Böyle bir tekneye yaklaşık 20 kişi doluştuk. Farklı farklı milletlerden bir sürü genç insan. Ve Kisite'ye ulaştık. Tanzanya sınırının yanında, okyanusun ortasında, bembeyaz bir kumsal!



Dileyen şnorkel yaptı, dileyen yüzdü, dileyen güneşlendi ve harika bir gün geçirdik. Sonra hep beraber yemeğe çıktık. Yemek yediğimiz yere sordurttum, ıstakoz var mı diye, dilerseniz yakalarız yaparız dediler, dedik yapın.

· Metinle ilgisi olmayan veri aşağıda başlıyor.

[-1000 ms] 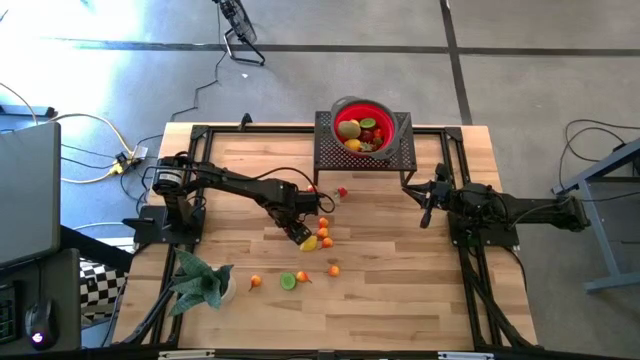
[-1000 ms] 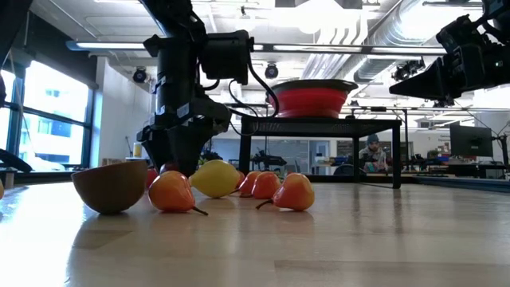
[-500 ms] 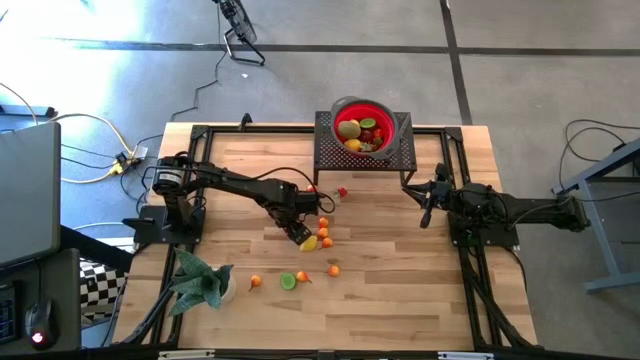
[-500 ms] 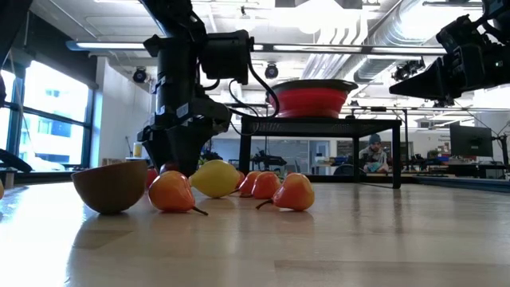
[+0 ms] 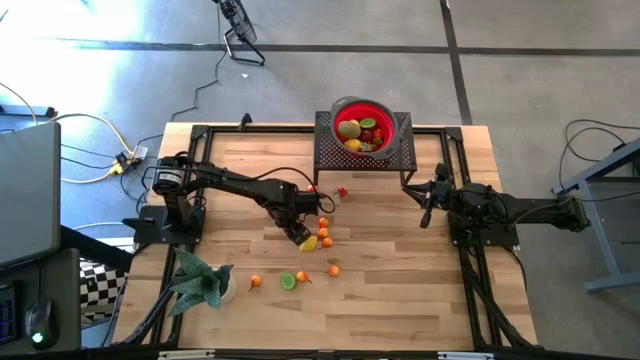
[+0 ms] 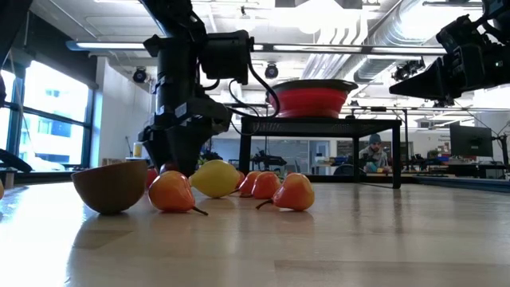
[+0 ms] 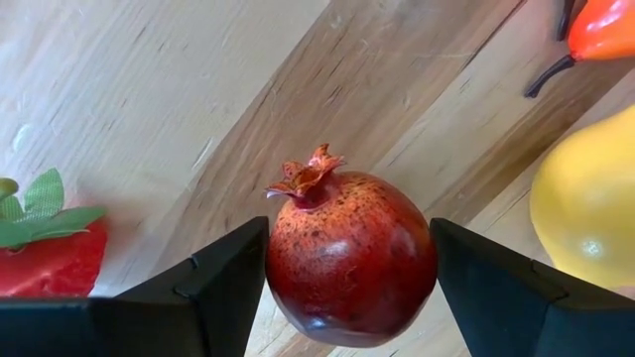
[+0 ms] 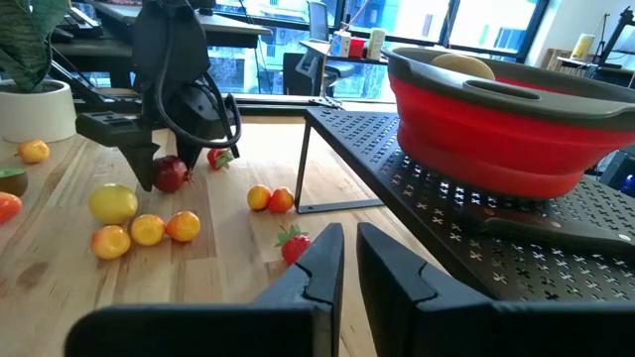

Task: Pick & Place Fruit
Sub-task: Put the pomegranate into the strainer on the shelf, then put the strawberry into the strainer on the shelf

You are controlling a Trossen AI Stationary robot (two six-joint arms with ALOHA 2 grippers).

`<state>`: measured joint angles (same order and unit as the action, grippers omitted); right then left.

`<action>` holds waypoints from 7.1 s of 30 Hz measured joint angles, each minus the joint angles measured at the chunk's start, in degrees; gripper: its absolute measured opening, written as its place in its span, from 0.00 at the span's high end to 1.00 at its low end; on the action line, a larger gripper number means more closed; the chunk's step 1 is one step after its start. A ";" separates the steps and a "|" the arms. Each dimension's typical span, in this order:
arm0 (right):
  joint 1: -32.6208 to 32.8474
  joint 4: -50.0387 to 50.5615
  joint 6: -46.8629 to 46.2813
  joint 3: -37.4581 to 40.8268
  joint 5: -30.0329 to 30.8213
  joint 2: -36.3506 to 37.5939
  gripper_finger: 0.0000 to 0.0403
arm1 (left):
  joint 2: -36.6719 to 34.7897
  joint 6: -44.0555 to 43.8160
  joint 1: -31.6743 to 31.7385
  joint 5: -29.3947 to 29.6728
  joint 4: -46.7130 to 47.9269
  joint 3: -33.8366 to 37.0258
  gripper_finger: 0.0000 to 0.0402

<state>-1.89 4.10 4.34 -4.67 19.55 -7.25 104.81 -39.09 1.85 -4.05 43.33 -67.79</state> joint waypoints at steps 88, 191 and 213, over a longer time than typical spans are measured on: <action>0.00 -0.12 0.02 0.00 0.01 0.02 0.93 | 9.57 31.68 20.70 14.10 -20.41 -45.81 0.47; 0.00 -0.83 -4.54 0.01 0.02 0.00 0.93 | 6.96 42.30 4.83 12.09 -48.88 -21.50 0.85; 0.00 -0.45 -4.76 0.02 0.03 0.00 0.93 | -11.67 43.92 4.87 12.31 -71.49 9.84 0.85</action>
<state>-1.89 3.65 -0.43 -4.64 19.58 -7.25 93.14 4.83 6.72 8.25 -28.16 -57.95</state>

Kişi başı 6 euroya ıstakoz yedik iyi mi?

Akşam otelimize döndük. O akşam, Diani Beach'te organize ettiğim tek şeyi yapıcaktık. Taa ocaktan yapmıştım rezervasyonu, yeni tanıştığımız italyan kızı da ekledim ve muhteşem bir restoran olan Ali Barbour's Cave Restaurant'a gittik. Gerçekten mağaranın içerinse muhteşem bir yer ve otelimizden yürüyerek sadece ama sadece 5 dakika!

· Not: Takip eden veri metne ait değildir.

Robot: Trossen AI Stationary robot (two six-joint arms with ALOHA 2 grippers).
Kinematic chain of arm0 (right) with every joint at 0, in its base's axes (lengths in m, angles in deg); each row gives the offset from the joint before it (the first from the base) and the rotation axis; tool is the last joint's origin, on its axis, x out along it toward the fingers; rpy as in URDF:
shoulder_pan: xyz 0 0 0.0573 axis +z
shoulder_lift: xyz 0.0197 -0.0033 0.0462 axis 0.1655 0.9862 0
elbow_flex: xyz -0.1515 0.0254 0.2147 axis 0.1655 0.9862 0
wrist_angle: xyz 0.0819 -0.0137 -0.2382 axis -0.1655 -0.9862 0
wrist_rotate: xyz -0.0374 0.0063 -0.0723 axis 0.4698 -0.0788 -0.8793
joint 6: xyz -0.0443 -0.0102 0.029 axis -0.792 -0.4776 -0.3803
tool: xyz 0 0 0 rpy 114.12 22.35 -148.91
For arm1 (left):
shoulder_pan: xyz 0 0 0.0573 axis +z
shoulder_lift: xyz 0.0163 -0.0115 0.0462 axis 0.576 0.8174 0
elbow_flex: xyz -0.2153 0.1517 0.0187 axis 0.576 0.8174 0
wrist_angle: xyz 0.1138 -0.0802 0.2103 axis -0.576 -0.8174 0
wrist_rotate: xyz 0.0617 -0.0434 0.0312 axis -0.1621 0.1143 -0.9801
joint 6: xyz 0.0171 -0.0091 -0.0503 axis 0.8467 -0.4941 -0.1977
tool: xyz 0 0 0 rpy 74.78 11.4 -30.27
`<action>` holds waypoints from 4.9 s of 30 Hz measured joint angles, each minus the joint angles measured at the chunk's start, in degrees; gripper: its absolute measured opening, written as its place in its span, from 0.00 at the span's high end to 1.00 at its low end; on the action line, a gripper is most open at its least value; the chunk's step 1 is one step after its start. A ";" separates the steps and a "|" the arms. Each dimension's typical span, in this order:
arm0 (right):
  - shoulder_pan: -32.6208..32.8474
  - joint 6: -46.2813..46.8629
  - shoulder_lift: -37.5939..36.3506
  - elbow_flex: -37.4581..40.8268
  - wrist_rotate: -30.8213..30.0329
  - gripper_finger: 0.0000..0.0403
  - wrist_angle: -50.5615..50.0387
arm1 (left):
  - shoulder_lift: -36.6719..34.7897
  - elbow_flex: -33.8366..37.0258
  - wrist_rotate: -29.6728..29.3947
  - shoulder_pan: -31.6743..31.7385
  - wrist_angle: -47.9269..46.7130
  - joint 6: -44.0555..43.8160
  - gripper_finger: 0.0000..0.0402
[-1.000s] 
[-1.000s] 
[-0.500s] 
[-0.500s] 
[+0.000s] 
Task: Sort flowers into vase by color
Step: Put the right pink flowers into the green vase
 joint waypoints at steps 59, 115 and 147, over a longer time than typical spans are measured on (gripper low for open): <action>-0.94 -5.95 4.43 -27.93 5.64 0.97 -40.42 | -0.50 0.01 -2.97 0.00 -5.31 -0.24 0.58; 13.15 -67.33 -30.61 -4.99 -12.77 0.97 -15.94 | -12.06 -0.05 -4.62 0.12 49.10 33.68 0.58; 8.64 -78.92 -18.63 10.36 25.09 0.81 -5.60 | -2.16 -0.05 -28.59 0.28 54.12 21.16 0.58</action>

Sonraki günler muhteşem bir sakinlikte geçti. Sabahları 6'da uyanıp sahilde kilometrelerce yürüyüp gün doğumunu izledik.


Arkadaşım her gün, günde 2 saat kite surf dersi aldı. Ben saatlerce o berrak sularda yüzdüm, çıkmak bile istemedim. Sahilde kitap okuyup şarabımızı yudumladık. Yine bir beach boydan tur satın aldık ve önce tuktuk'a binip sonra da kongo nehrinde garip bir sandalda güneşi batırdık.





Bitmesini istemediğim muhteşem bir tatildi. Kenya, insanları, doğası, denizi, savanalarıyla kalbimi çaldı. Sonunda senelerdir istediğim Afrika tatilini yaptım ama Afrika, seninle işim daha bitmedi. Yine görüşücez. Hakuna matata!